Well, this is certainly one hot mess of a novelette, and it is deliciously illustrated in sketchy (in all meanings of the word) drawings by the novelist herself, a surrealistic painter. The heroine, nonagenarian vegetarian Marian Leatherby, starts off as quite deaf, but is then gifted with an old school hearing trumpet that lets her hear everything. But seemingly no one notices it, even though in the drawings it looms over her head like a conning tower. She has been placed by her children in a compound for elderly ladies in Mexico City (the author’s home town for the latter part of her life) run by Dr. Gambit and his wife, both intent on improving the lives of the residents to their specifications. But they failed to notice that Marian is an instigator of the first order.

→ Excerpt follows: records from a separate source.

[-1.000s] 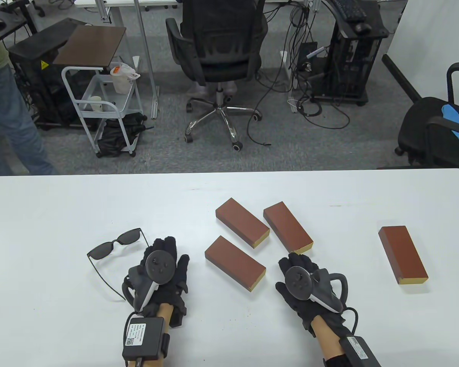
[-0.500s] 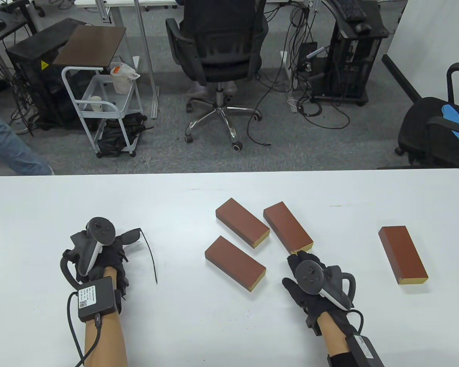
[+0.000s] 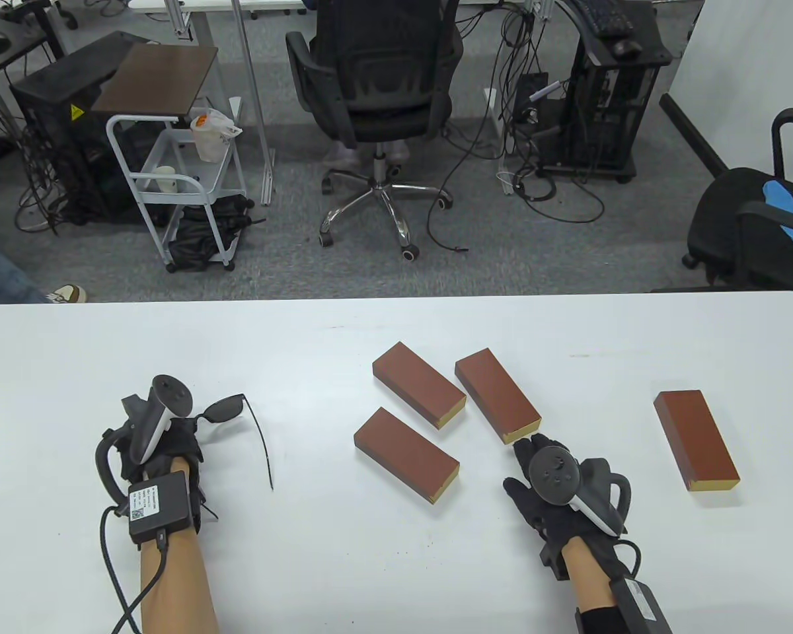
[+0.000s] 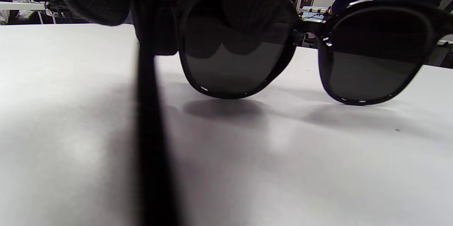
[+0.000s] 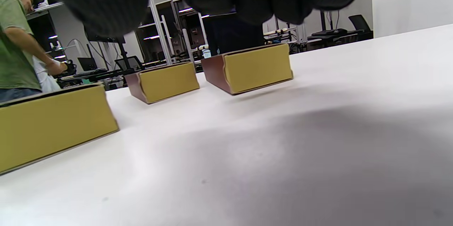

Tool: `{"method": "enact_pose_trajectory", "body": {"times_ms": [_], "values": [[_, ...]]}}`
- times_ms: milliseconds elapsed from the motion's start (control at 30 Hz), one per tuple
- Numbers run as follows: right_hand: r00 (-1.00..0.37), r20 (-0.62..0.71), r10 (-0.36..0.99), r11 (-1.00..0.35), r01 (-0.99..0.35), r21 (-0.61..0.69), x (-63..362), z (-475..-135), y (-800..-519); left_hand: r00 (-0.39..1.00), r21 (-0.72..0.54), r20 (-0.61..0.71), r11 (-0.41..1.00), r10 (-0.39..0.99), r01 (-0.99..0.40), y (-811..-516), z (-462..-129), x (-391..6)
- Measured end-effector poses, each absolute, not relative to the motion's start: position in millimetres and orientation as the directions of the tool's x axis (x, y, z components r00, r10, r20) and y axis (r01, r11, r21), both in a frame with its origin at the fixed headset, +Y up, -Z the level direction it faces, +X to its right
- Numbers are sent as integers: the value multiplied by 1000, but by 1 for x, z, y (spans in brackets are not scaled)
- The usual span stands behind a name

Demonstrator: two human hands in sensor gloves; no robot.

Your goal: Slide to open storage boxes and store sunglasses

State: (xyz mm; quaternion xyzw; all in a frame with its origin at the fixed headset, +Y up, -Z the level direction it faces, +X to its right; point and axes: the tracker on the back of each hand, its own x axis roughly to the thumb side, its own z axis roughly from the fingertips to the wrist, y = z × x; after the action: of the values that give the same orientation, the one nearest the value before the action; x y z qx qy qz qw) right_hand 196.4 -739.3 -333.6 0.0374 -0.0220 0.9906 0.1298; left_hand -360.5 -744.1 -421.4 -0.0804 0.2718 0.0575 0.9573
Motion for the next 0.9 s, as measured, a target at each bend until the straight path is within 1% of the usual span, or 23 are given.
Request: {"method": "enact_pose_trajectory", "body": {"times_ms": [167, 333, 500, 533, 567, 600, 633, 700, 800, 900], "values": [[-957, 112, 267, -961, -272, -39, 191, -333, -736, 831, -123, -538, 963, 139, -241, -739, -415, -354], [-945, 141, 295, -951, -304, -49, 187, -332, -732, 879, -107, -450, 967, 161, -231, -720, -410, -330], [-926, 182, 332, -935, -349, -69, 183, -330, -726, 960, -81, -212, 976, 180, -201, -699, -404, -275], [-924, 186, 334, -934, -351, -69, 183, -330, -726, 966, -75, -186, 978, 180, -197, -697, -404, -269], [-921, 196, 337, -932, -355, -70, 181, -330, -725, 977, -59, -114, 981, 178, -185, -693, -401, -250], [-921, 199, 336, -931, -356, -76, 181, -330, -724, 982, -54, -71, 983, 174, -178, -690, -398, -238], [-920, 201, 337, -930, -359, -82, 180, -329, -724, 984, -53, -39, 983, 174, -176, -688, -396, -229], [-911, 211, 355, -920, -381, -96, 180, -329, -721, 979, -56, 70, 981, 189, -186, -682, -389, -197], [-900, 210, 383, -904, -412, -117, 181, -328, -717, 960, -63, 177, 976, 216, -208, -674, -382, -164], [-873, 199, 446, -868, -476, -140, 185, -327, -713, 934, -64, 263, 970, 243, -234, -669, -375, -135]]}}
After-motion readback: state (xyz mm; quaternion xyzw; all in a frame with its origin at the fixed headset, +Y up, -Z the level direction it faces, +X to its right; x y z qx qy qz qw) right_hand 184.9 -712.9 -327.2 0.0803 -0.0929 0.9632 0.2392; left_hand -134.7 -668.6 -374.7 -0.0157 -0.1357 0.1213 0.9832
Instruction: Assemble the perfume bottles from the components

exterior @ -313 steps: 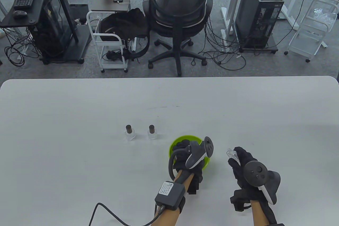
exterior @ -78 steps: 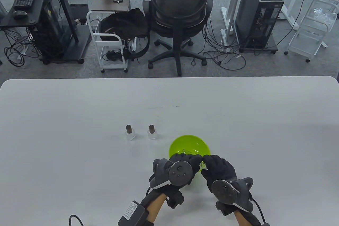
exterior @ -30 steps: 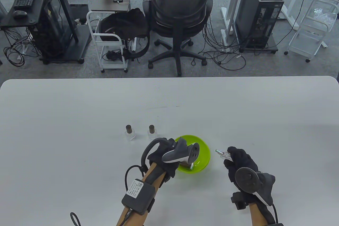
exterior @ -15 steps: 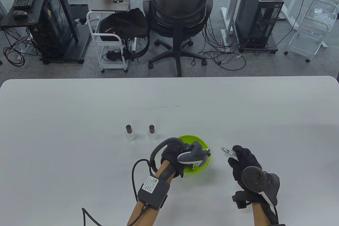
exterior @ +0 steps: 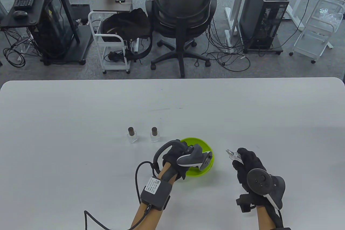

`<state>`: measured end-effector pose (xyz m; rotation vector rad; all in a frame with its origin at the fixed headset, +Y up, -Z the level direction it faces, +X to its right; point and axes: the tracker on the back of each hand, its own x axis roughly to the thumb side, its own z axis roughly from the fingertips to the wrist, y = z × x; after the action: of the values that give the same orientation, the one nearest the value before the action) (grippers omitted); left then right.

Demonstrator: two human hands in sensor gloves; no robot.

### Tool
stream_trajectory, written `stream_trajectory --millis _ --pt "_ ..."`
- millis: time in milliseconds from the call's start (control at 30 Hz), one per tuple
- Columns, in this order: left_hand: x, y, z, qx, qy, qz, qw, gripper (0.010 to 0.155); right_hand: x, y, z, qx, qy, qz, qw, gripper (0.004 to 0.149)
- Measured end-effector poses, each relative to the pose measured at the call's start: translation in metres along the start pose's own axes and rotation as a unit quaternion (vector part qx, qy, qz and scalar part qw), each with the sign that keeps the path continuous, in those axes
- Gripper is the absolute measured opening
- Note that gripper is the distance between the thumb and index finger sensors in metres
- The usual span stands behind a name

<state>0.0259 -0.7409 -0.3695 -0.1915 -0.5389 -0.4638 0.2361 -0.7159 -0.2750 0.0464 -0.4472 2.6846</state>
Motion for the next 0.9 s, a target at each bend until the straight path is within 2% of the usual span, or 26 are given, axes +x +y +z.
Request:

She rouses most of the ladies to a certain level of rebellion (some are past hope) and the good doctor is helpless against them. There is a middle section involving the portrait of a cross- dressing abbess with a salacious wink, who comes to life, and the book goes off the rails for a bit there in all sorts of mystical revelations, IMHO. It may or may not be pertinent that the author spent a bit of time institutionalized. But the story pulls itself together in grand fashion at the end, and it might be mentioned that polar bears are involved.
So if you don’t mind a bit of skimming in the middle, this is a hoot, and the drawings are an absolute treat.